===== Excerpted records =====

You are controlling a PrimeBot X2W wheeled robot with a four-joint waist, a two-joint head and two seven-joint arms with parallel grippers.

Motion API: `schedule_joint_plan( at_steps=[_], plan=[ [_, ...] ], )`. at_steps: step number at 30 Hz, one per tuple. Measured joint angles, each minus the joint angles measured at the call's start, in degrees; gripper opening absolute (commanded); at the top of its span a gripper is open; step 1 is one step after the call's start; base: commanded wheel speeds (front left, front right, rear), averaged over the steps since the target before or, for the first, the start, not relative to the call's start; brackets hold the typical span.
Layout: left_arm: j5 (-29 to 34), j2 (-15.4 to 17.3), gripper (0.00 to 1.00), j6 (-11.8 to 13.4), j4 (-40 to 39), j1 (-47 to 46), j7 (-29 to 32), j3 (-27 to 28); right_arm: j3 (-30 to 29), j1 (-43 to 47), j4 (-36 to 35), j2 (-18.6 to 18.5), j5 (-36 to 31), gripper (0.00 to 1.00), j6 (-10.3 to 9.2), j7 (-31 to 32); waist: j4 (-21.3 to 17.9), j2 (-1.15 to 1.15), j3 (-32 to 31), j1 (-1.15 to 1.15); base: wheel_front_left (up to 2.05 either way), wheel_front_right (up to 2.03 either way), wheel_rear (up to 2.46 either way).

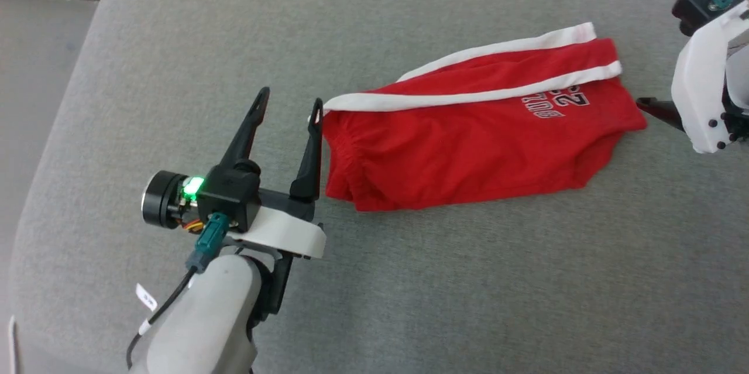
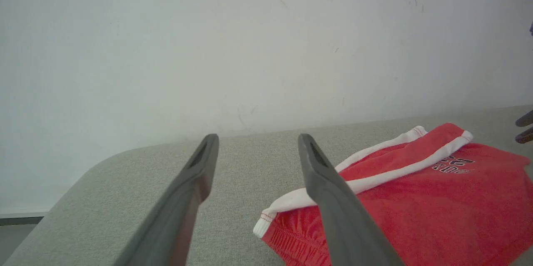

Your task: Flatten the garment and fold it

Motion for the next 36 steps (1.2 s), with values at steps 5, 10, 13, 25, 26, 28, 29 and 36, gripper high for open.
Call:
schedule_joint_plan(
  at_steps=[5,10,13,25,26,28,29,36],
  plan=[
    [1.8,-2.3,1.0,-2.0,0.0,0.0,0.0,1.6,-0.2,1.0,4.6,2.2,1.2,1.0,-0.01,0.3,2.5,0.0,1.9,0.0,0.0,0.0,0.0],
    [3.2,-3.8,1.0,-3.5,0.5,0.0,0.0,3.8,1.8,2.2,6.0,3.0,0.7,1.0,-0.09,0.2,4.4,0.0,3.6,-0.01,0.0,0.0,0.0],
    [3.9,-3.7,1.0,-4.6,1.1,0.1,0.0,5.3,1.8,2.2,5.5,2.8,1.4,0.0,-0.1,-1.7,4.6,0.0,3.8,0.0,0.0,0.0,0.0],
    [3.9,3.9,1.0,-17.1,2.7,-6.2,7.8,5.1,3.7,3.4,0.4,1.6,1.6,0.0,-0.08,-14.6,1.1,0.0,-0.8,0.01,0.0,0.0,0.0],
    [2.9,4.2,1.0,-18.3,2.7,-7.0,9.3,4.4,3.9,3.5,-0.1,1.5,1.7,0.0,-0.07,-15.0,0.6,0.0,-1.1,0.01,0.0,0.0,0.0],
    [1.3,5.1,1.0,-19.7,2.8,-8.5,13.2,2.4,4.4,3.8,-0.9,1.5,1.9,0.0,-0.07,-15.7,-0.5,0.0,-1.8,0.01,0.0,0.0,0.0],
    [0.8,6.0,1.0,-20.2,2.8,-9.1,16.0,0.9,4.5,4.0,-1.3,1.5,2.2,0.0,-0.07,-16.0,-1.1,0.0,-2.1,0.0,0.0,0.0,0.0],
    [-9.3,11.2,1.0,-20.7,2.2,-12.2,33.0,-12.6,6.0,5.0,-2.1,2.6,2.6,0.0,-0.07,-18.2,-4.4,0.0,-3.2,0.0,0.0,0.0,0.0]
  ],
)
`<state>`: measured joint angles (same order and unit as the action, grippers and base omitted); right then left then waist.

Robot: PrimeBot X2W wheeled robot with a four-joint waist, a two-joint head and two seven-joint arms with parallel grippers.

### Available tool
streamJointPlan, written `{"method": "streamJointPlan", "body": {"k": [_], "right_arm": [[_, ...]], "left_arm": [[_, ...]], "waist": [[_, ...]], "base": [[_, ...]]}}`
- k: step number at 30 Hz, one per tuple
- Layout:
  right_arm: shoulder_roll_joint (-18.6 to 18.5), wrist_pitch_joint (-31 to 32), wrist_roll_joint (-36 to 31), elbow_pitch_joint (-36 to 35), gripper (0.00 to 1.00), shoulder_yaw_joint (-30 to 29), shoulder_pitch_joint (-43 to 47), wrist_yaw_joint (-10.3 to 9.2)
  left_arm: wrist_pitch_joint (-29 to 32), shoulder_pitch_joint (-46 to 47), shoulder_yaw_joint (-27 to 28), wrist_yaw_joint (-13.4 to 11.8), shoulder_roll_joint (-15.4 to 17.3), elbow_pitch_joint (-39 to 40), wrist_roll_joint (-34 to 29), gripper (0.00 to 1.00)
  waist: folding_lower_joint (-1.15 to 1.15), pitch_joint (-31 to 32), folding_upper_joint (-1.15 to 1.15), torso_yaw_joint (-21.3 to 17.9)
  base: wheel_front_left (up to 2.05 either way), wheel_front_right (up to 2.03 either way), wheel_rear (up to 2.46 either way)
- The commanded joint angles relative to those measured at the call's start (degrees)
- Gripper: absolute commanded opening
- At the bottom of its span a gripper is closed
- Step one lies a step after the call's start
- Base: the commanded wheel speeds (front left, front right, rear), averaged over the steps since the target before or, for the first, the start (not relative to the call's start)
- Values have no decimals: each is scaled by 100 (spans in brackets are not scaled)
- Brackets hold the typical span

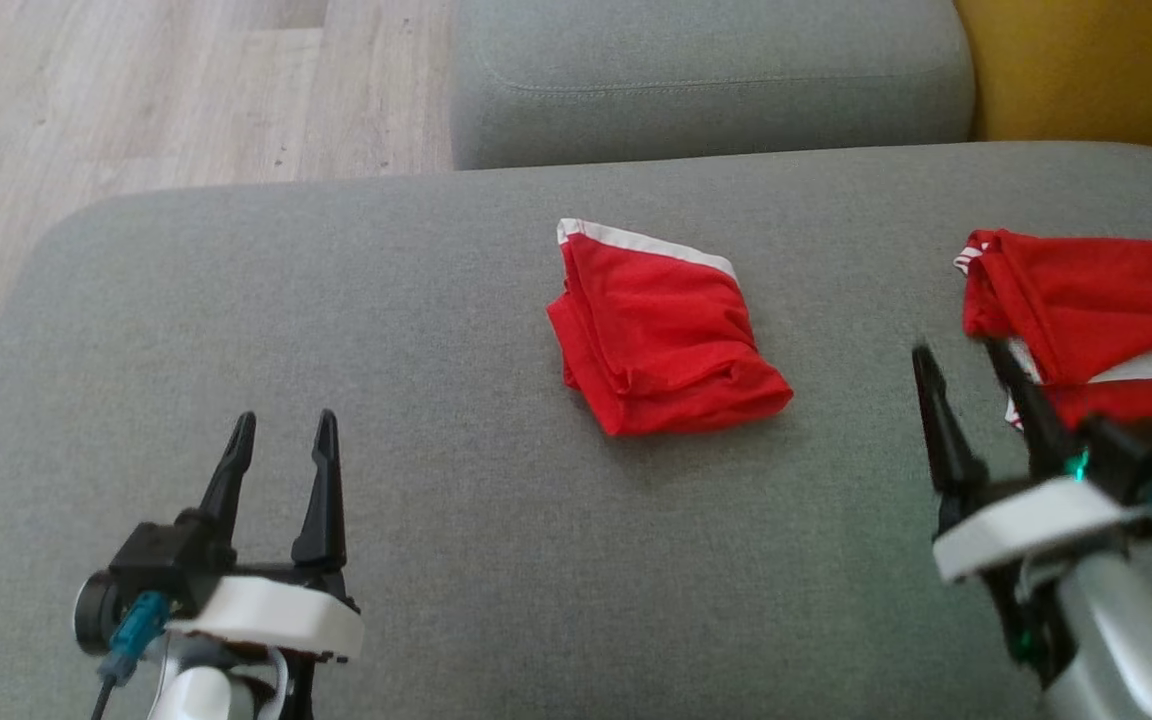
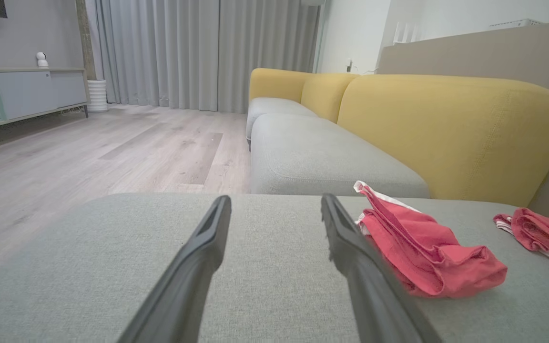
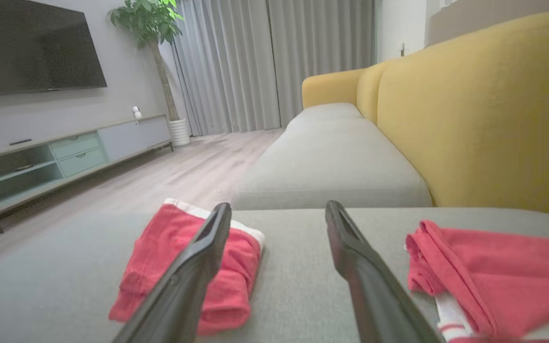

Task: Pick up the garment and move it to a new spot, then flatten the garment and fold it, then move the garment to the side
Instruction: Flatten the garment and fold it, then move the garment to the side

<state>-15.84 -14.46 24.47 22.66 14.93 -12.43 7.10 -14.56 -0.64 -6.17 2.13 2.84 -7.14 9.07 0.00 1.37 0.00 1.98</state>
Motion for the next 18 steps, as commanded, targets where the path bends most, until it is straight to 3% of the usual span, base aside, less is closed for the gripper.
{"method": "streamJointPlan", "body": {"k": [1, 6, 13, 18], "right_arm": [[68, -53, -118, -173, 100, -43, 5, 39], [338, -52, -430, -245, 100, -295, 233, 39], [419, 116, -598, -366, 100, -392, 241, 39], [359, 593, -417, -315, 100, -151, -344, 39]], "left_arm": [[-44, 283, 259, 27, 33, 133, -74, 100], [-44, 343, 332, 30, 24, 24, -112, 100], [-44, 358, 353, 72, 15, -19, -149, 100], [-44, 419, 277, 97, 10, 18, -158, 100]], "waist": [[0, -18, 0, -2], [0, -75, 0, -11], [0, -100, 0, 21], [0, -265, 0, 103]], "base": [[0, 0, 0], [0, 0, 0], [0, 0, 0], [0, 0, 0]]}}
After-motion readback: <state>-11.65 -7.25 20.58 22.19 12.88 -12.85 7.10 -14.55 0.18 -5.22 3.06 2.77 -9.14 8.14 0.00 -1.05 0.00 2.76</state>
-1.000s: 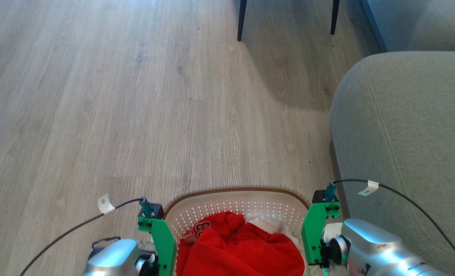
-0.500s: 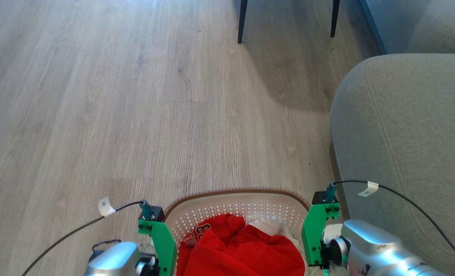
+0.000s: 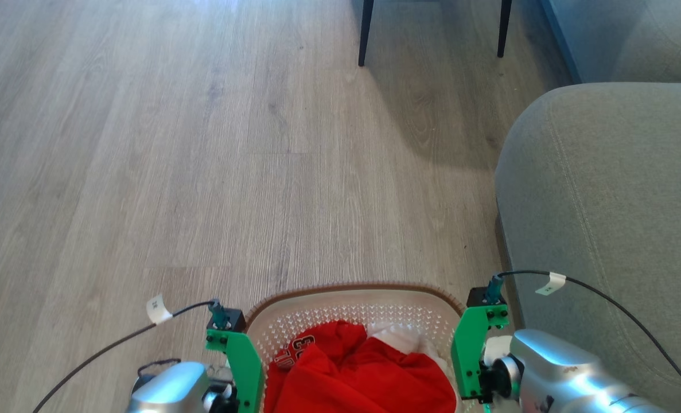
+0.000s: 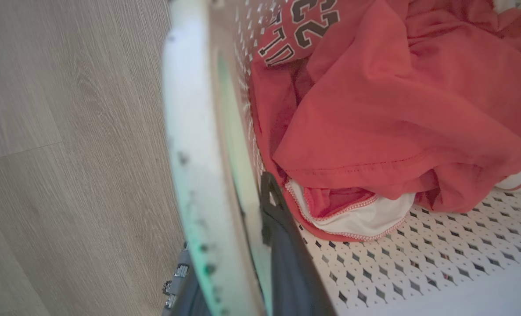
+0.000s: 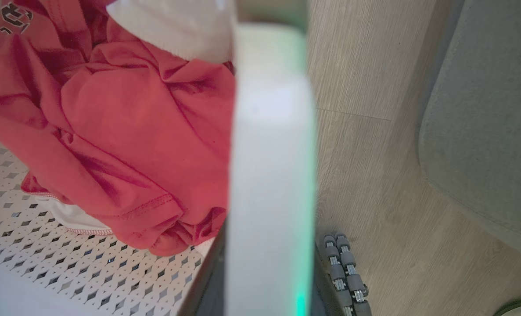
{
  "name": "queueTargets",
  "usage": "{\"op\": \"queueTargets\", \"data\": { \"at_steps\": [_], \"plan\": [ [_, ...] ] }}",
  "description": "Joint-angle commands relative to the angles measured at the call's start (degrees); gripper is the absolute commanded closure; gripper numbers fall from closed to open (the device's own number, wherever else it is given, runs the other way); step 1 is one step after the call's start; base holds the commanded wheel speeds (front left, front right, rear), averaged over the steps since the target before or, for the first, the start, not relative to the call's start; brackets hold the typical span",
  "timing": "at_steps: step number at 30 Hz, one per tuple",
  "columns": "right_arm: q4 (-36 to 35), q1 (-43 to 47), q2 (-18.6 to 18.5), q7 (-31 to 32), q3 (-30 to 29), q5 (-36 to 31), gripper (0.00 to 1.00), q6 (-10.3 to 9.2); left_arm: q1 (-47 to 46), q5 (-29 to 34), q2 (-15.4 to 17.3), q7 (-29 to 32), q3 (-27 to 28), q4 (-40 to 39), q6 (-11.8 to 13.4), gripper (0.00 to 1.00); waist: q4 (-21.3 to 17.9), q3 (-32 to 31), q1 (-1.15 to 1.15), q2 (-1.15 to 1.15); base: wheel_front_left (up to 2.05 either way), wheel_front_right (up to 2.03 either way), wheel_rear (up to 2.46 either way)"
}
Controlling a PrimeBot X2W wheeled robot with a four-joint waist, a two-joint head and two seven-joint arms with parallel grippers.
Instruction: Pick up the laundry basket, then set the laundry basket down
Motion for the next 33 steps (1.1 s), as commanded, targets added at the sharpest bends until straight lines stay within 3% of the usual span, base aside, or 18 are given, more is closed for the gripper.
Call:
{"op": "queueTargets", "data": {
  "at_steps": [1,33],
  "plan": [
    [-2.3,-0.6,1.9,-0.5,0.7,-0.2,1.00,1.01,-3.1,1.0,-0.2,-0.5,0.2,-1.1,-0.5,1.00,0.0,0.0,0.00,0.00,0.00,0.00,0.00],
    [-2.0,-0.9,1.9,-0.7,1.3,-0.3,1.00,1.01,-3.4,0.7,-0.7,-1.0,0.2,-0.4,-0.5,1.00,-0.4,0.1,0.00,0.00,0.00,0.00,0.00]
  ]
}}
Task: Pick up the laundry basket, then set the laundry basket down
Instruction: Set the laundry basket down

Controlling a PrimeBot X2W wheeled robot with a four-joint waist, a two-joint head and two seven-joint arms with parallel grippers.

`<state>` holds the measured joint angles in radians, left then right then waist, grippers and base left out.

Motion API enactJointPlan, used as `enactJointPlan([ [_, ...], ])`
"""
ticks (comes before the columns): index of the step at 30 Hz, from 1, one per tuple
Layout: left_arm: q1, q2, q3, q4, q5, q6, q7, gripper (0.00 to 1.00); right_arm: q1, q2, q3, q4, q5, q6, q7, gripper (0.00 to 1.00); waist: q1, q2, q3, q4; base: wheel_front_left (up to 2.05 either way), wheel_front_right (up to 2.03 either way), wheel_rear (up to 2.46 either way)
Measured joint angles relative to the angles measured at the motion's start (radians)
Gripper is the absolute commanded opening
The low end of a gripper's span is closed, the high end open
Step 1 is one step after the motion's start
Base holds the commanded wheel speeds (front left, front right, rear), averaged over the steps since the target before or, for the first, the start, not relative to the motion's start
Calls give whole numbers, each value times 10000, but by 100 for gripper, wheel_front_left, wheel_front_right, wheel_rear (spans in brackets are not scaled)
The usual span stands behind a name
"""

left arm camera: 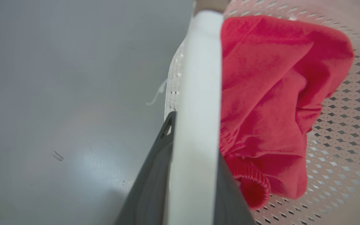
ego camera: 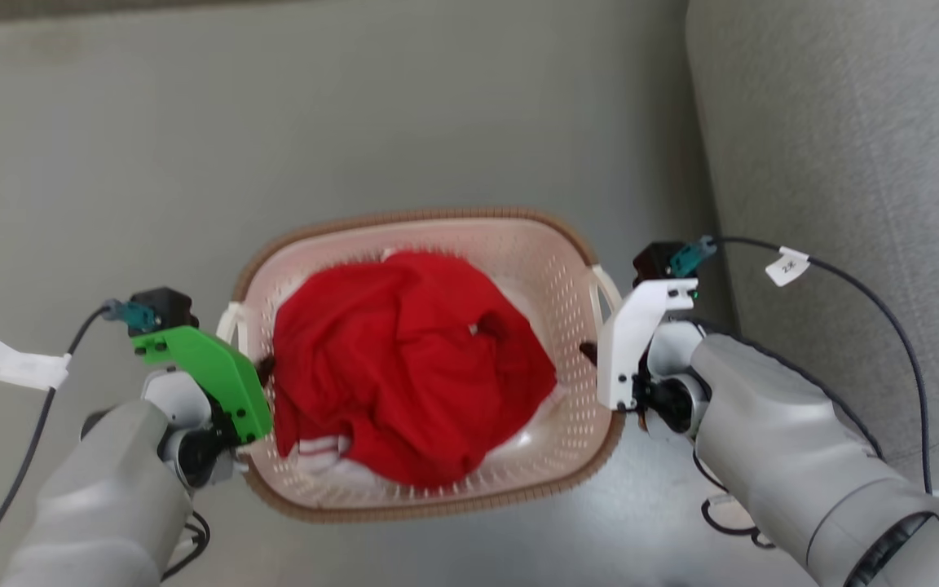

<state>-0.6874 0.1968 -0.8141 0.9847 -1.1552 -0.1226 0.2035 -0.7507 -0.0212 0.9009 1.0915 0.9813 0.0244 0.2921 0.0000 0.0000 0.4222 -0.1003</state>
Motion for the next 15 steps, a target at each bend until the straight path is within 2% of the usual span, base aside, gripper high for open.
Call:
enactJointPlan([
  [6,-425,25,-33,2,253,-4,-658,0,-373,4,-8,-35,-176,-105,-769,0,0,0,847,-14,0,0,0],
  [15,-1247,109,-98,33,744,-15,-1653,0,-988,27,-50,-113,-401,-451,-1887,0,2,0,2133,-3,0,0,0],
])
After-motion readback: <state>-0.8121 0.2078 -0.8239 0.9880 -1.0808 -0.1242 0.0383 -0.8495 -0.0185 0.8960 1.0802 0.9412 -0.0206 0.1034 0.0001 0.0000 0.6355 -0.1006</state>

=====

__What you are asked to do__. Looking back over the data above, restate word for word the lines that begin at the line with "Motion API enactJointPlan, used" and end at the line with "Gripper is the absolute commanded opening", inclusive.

__Result of the exercise__.
Motion API enactJointPlan, used as `enactJointPlan([ [_, ...], ])`
"""
ticks (comes before the columns): index of the step at 30 Hz, from 1, one per tuple
Layout: left_arm: q1, q2, q3, q4, q5, q6, q7, gripper (0.00 to 1.00); right_arm: q1, q2, q3, q4, q5, q6, q7, gripper (0.00 to 1.00); waist: q1, q2, q3, q4; base: wheel_front_left (up to 2.05 either way), wheel_front_right (up to 2.03 either way), wheel_rear (up to 2.46 either way)
Measured joint angles relative to the angles measured at the motion's start (radians)
Gripper is the absolute commanded opening

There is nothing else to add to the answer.